Saved entries
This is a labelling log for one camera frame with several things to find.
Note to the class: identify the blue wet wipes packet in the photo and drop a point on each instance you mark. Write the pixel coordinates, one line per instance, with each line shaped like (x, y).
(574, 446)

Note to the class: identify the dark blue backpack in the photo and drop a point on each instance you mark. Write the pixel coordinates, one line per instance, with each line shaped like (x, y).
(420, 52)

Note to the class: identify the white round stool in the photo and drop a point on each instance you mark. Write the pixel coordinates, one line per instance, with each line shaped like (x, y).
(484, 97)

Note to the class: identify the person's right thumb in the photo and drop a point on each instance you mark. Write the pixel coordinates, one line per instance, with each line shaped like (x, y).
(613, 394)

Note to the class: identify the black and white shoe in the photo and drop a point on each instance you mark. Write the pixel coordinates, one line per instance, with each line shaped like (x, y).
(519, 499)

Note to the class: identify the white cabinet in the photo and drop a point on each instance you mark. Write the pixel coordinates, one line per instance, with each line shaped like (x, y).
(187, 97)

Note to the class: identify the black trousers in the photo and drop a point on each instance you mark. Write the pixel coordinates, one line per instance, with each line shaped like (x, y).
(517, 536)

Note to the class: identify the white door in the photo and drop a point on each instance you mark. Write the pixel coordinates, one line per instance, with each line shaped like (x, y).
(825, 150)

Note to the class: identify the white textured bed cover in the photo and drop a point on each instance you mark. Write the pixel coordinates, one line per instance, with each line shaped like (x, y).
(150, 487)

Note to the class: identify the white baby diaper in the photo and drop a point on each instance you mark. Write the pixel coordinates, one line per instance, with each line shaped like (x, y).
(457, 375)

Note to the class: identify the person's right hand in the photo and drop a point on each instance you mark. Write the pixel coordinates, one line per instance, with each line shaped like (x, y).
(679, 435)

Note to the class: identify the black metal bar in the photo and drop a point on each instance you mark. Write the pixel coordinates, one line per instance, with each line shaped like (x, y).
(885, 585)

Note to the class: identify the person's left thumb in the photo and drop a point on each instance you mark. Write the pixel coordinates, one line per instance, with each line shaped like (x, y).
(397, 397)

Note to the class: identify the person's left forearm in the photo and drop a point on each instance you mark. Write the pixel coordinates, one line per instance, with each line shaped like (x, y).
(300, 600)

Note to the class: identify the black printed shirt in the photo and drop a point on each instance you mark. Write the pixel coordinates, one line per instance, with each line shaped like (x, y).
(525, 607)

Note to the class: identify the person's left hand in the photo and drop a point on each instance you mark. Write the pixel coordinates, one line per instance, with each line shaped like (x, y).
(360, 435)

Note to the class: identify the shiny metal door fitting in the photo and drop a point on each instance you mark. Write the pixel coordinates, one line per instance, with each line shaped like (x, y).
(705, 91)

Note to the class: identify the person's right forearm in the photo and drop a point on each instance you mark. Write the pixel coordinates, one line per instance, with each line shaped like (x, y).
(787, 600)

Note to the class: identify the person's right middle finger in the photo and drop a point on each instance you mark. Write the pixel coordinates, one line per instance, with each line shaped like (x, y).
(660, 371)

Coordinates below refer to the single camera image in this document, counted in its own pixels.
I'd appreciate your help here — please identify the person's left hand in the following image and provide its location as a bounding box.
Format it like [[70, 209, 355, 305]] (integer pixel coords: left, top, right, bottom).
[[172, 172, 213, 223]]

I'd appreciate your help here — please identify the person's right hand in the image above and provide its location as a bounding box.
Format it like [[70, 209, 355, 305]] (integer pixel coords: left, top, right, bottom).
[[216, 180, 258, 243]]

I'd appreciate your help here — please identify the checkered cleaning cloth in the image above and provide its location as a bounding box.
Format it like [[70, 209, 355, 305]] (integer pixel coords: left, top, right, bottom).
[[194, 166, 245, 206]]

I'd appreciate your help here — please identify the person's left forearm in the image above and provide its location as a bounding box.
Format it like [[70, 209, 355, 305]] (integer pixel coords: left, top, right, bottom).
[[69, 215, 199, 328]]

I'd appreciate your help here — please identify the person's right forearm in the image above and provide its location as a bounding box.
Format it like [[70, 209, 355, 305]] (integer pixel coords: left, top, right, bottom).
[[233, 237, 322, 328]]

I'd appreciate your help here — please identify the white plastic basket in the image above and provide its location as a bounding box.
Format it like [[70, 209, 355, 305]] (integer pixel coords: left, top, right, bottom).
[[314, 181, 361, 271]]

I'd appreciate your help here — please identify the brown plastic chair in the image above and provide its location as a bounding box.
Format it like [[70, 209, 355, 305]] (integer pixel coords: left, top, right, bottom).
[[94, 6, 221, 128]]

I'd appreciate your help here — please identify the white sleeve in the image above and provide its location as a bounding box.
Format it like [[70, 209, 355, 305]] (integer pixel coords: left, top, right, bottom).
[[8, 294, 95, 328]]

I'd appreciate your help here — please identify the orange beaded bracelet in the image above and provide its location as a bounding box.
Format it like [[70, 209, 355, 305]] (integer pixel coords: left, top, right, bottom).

• [Task statement] What is needed is an exact copy of the lines above, from the one containing "Note to the class: identify the person's left forearm" through the one containing "left forearm in the image", with nothing added.

• [Output for this task]
Note to the class: identify the person's left forearm in the photo and drop a point on each instance you mark. Write the pixel coordinates, one line per instance, with each line shaped like (x, y).
(300, 600)

Note to the class: identify the black printed shirt in the photo and drop a point on each instance you mark. Write the pixel coordinates, one line per instance, with each line shaped like (x, y).
(525, 607)

Note to the class: identify the person's left hand in the photo and drop a point on each instance you mark. Write the pixel coordinates, one line per instance, with each line shaped like (x, y).
(360, 435)

Note to the class: identify the shiny metal door fitting in the photo and drop a point on each instance you mark. Write the pixel coordinates, one line per instance, with each line shaped like (x, y).
(705, 91)

Note to the class: identify the person's right forearm in the photo and drop a point on each instance you mark. Write the pixel coordinates, one line per instance, with each line shaped like (x, y).
(787, 600)

Note to the class: identify the person's right middle finger in the photo and drop a point on each instance you mark. Write the pixel coordinates, one line per instance, with each line shaped like (x, y).
(660, 371)

Coordinates below refer to the single camera image in this document, counted in its own pixels.
I'd appreciate your help here — please identify the person's left hand in the following image and provide its location as a bounding box.
Format it like [[70, 209, 355, 305]] (integer pixel coords: left, top, right, bottom).
[[172, 172, 213, 223]]

I'd appreciate your help here — please identify the person's right hand in the image above and provide its location as a bounding box.
Format it like [[70, 209, 355, 305]] (integer pixel coords: left, top, right, bottom).
[[216, 180, 258, 243]]

I'd appreciate your help here — please identify the checkered cleaning cloth in the image above and provide its location as a bounding box.
Format it like [[70, 209, 355, 305]] (integer pixel coords: left, top, right, bottom).
[[194, 166, 245, 206]]

I'd appreciate your help here — please identify the person's left forearm in the image above and provide its location as a bounding box.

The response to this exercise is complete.